Auburn Suburban put its shine on the airport complex and christened it home in 1961. According to the league’s written history, currently archived by 40-year volunteer Dennis Sweetser, the land was leased for an annual price tag of $1.
Parents were less involved in the early years. They tended to trust the hired help implicitly and seemed content to watch from the bleachers, if at all.
“I remember driving around, picking up most of the kids, bringing them to a practice or a game and taking them home after,” Lambert said.
The airport quickly developed character and ambiance. Auburn Suburban regularly hosted regional and state tournaments.
Three decades of players, many of whom won championships and enjoyed trips to the bright lights of New Jersey, Delaware, Maryland and Indiana, still look at the old Suburban digs as their Field of Dreams.

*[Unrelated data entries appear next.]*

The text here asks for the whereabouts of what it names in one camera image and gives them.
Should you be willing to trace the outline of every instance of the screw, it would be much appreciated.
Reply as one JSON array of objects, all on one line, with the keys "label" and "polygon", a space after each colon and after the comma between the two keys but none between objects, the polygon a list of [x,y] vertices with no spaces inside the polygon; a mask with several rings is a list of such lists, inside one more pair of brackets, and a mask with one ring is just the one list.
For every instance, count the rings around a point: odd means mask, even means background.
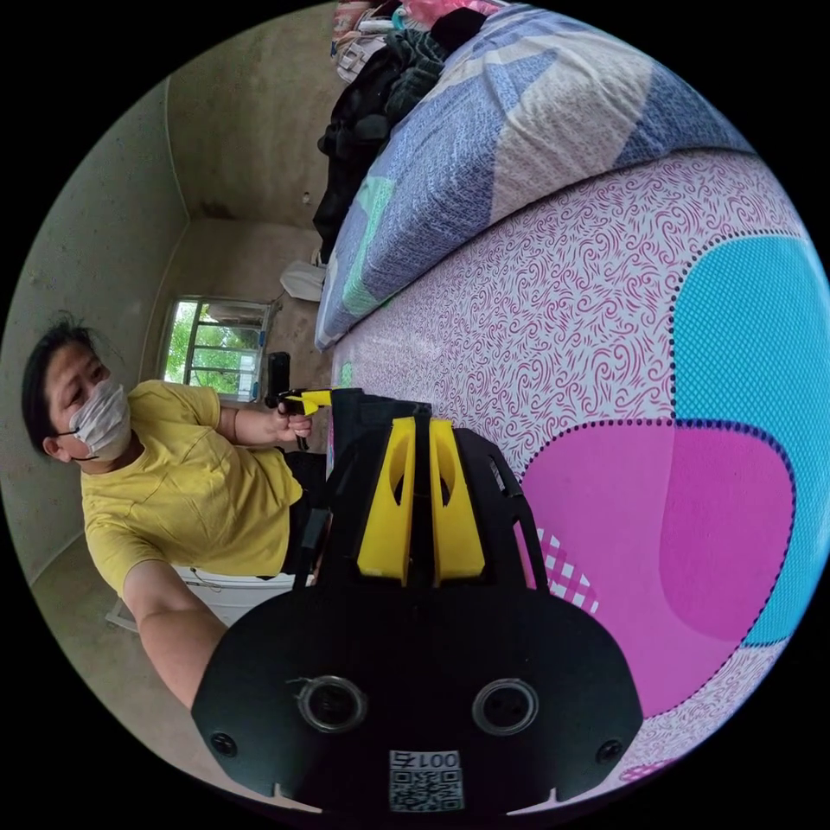
[{"label": "screw", "polygon": [[230,735],[224,732],[215,732],[210,736],[210,743],[214,749],[225,758],[233,758],[236,755],[236,744]]},{"label": "screw", "polygon": [[623,753],[623,745],[619,741],[606,741],[597,750],[597,763],[610,763]]}]

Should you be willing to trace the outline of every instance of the yellow t-shirt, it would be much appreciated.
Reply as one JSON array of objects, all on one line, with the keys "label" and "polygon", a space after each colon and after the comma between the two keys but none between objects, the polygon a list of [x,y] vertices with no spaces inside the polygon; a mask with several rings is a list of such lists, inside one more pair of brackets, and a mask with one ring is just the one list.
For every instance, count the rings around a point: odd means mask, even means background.
[{"label": "yellow t-shirt", "polygon": [[147,559],[229,576],[278,574],[289,506],[303,492],[283,454],[220,435],[213,389],[150,380],[129,401],[144,453],[112,473],[81,474],[86,542],[106,582],[121,596],[127,572]]}]

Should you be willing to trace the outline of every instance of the tree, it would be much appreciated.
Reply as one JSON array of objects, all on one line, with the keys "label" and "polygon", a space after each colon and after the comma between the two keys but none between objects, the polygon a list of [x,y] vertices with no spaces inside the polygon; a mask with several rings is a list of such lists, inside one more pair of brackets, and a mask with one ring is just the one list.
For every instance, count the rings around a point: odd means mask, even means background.
[{"label": "tree", "polygon": [[252,372],[255,367],[259,351],[259,332],[229,326],[199,325],[214,320],[208,314],[209,308],[203,306],[199,321],[196,321],[197,307],[198,303],[185,302],[179,303],[176,307],[164,379],[174,383],[184,382],[190,335],[196,325],[193,366],[208,367],[213,371],[193,369],[190,374],[191,385],[211,386],[220,394],[238,395],[241,388],[240,371]]}]

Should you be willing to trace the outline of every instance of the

“I miss the airport,” said Bill Reynolds, who starred at the University of Maine and played in the Oakland Athletics’ organization in the mid-1980s. “That was one of the best fields in New England, in my book. Everybody couldn’t wait to get to the ballpark in those days. I have two daughters, so maybe I’m more in tune with the softball side of things, but I just don’t get that feeling today.”

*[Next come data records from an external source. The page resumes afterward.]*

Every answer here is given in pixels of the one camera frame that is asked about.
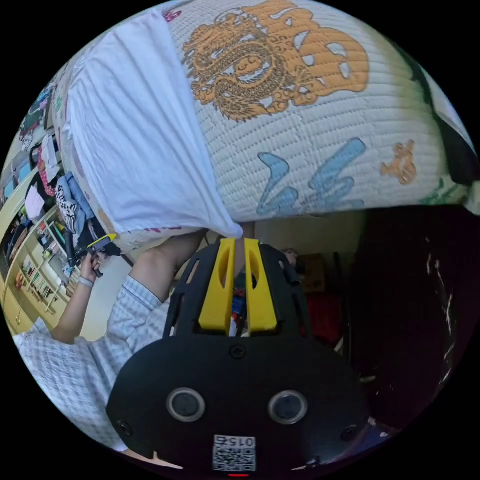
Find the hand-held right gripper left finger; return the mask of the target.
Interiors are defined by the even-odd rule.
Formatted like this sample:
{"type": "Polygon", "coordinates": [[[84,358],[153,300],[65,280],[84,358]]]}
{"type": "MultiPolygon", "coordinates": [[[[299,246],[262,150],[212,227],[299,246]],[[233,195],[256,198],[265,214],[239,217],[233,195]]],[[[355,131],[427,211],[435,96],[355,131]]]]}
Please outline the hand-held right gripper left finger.
{"type": "Polygon", "coordinates": [[[236,241],[223,238],[217,246],[198,323],[205,331],[228,336],[232,317],[236,241]]]}

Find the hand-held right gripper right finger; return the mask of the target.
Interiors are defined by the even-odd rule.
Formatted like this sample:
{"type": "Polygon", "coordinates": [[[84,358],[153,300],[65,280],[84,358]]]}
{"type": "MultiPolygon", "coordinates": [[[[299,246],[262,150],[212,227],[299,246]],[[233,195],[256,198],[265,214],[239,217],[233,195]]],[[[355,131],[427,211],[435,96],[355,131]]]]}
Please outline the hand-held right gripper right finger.
{"type": "Polygon", "coordinates": [[[274,332],[278,321],[260,244],[256,239],[244,240],[244,255],[248,334],[255,336],[274,332]]]}

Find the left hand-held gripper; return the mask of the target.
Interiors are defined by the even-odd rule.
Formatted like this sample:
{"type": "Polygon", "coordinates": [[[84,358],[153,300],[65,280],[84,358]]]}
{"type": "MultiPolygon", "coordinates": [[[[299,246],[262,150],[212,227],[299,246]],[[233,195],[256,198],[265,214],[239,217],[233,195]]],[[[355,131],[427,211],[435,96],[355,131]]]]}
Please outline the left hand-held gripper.
{"type": "Polygon", "coordinates": [[[72,269],[76,267],[88,252],[92,254],[97,254],[100,251],[103,251],[106,247],[114,243],[116,237],[117,235],[114,233],[104,235],[103,237],[97,239],[96,241],[90,243],[89,245],[81,248],[78,251],[74,248],[73,240],[67,239],[66,256],[68,266],[72,269]]]}

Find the person's left hand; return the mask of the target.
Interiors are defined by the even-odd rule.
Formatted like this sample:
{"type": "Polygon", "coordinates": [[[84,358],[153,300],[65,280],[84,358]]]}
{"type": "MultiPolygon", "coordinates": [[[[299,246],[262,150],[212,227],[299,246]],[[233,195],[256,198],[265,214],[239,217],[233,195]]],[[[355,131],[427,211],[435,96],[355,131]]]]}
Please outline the person's left hand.
{"type": "Polygon", "coordinates": [[[97,276],[97,271],[100,268],[100,260],[96,253],[88,252],[81,261],[80,266],[80,276],[86,281],[95,283],[97,276]]]}

The league relocated to its current Garfield Road complex in 1990. Two baseball fields and an adjacent softball layout are buzzing five nights a week during May and June.
A winning league
Maybe it’s bad form to emphasize winning or losing at the learning level of youth sports, but hey, Auburn Suburban teams have won more championships than most league volunteers can remember.

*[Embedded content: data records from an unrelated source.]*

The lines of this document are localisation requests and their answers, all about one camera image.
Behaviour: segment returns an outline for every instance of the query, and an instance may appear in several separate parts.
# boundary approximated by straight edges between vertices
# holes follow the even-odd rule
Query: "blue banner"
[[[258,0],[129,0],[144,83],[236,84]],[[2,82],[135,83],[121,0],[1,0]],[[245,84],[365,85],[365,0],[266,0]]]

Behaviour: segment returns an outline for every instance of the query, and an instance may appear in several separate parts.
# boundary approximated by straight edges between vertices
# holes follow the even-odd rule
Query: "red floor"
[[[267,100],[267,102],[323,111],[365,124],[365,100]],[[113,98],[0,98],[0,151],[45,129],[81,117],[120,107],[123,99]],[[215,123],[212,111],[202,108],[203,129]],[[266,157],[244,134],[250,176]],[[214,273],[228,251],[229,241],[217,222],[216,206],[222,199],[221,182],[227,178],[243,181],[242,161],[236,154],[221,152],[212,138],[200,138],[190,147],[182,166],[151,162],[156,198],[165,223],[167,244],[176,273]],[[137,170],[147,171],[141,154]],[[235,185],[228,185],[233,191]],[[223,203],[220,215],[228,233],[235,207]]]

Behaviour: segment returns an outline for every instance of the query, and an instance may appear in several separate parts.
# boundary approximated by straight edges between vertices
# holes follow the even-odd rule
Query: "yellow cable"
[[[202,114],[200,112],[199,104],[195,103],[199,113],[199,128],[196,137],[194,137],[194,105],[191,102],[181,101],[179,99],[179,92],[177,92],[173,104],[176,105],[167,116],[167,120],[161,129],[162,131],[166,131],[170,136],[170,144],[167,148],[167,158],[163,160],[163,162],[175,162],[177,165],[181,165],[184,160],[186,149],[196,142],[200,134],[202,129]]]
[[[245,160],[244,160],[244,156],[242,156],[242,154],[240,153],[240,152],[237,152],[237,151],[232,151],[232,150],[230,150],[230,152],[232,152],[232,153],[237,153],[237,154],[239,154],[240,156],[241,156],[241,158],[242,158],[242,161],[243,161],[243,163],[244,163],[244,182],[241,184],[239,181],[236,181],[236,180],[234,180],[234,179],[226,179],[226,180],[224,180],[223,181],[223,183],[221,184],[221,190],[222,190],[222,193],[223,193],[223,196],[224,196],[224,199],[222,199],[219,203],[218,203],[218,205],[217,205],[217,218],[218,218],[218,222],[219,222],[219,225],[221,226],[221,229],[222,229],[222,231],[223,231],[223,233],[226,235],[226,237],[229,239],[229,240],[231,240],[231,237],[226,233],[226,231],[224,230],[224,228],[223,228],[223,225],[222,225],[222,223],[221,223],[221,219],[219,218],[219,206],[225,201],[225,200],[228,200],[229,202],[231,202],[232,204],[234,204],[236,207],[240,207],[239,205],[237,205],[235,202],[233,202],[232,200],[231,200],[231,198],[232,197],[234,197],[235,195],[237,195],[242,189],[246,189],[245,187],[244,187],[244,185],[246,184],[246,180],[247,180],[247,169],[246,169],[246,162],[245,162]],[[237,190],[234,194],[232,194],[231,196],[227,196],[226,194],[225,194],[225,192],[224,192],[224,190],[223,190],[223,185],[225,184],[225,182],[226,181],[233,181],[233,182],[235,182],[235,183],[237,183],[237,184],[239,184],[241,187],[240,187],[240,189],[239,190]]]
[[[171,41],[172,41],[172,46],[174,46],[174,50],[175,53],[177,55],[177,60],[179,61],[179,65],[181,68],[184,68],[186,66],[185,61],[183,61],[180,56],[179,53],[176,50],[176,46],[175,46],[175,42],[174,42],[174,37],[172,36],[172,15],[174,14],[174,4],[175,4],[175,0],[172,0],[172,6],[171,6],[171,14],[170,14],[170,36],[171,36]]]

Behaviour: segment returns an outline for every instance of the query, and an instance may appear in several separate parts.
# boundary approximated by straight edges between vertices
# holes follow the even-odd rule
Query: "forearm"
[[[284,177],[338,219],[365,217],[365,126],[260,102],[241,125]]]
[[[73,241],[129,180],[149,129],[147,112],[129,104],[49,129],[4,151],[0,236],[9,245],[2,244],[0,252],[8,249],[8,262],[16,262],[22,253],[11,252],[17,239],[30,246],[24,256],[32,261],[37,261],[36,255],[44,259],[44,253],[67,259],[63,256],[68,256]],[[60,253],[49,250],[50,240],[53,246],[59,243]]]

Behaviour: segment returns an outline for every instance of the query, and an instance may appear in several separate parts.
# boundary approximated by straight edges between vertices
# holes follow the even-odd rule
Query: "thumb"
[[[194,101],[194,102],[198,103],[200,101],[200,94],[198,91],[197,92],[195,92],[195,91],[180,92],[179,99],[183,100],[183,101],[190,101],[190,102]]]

Memories stick with players like the gum stuck to the wax-pack baseball cards you could buy back in those days. Benner practically recites the lineup card from memory today, 43 years after ASLL’s first championship.
“Jim Chaplin was probably our top pitcher that year. Bobby Jacques was the catcher. I played first base during the regular season, then moved to center field for all-stars,” Benner said. “Earl Austin was the coach. I still see a lot of those guys today through work-related events.”
Reynolds played a central role in Auburn Suburban’s crowning moment, when the league’s all-star team finished third in the 1979 Senior World Series.
“It was amazing. It was a phenomenal thing,” Reynolds said. “I mean, there we were, playing Chinese Taipei.”
Sweetser coached a team that lost only to the eventual world champions from the Orient and a pitcher from Tampa, Fla., named Dwight Gooden.
His grasp of both those details and proper perspective are impressive after spending almost his entire adult life in the organization.
“I didn’t have boys of my own,” Sweetser said. “It started out in 1967 with me saying I’d help a friend of mine for a year or two. He walked away shortly after that, and I’m still here.”
Due in part to parental involvement and an ever-increasing number of sports and leisure time alternatives, Little League has changed dramatically since the ’60s. Sweetser says the kids, however, have basically remained the same.
Peers and former players rave about Sweetser’s role as the glue that holds the league together.
“Other than John Winkin (at Maine), Dennis is the greatest coach I ever had,” Reynolds said. “That’s saying something. God bless him. People ask me why Im not a coach, and I don’t want any part of it.”
Through the efforts of Sweetser and hundreds of others, nearly three generations of Auburn youths have been blessed with a baseball program that stacks up with the best in the world.
“Certainly, I never would’ve had the opportunity to play at Maine and go to the College World Series,” said Coutts, “if it wasn’t for the people who taught me in Little League.”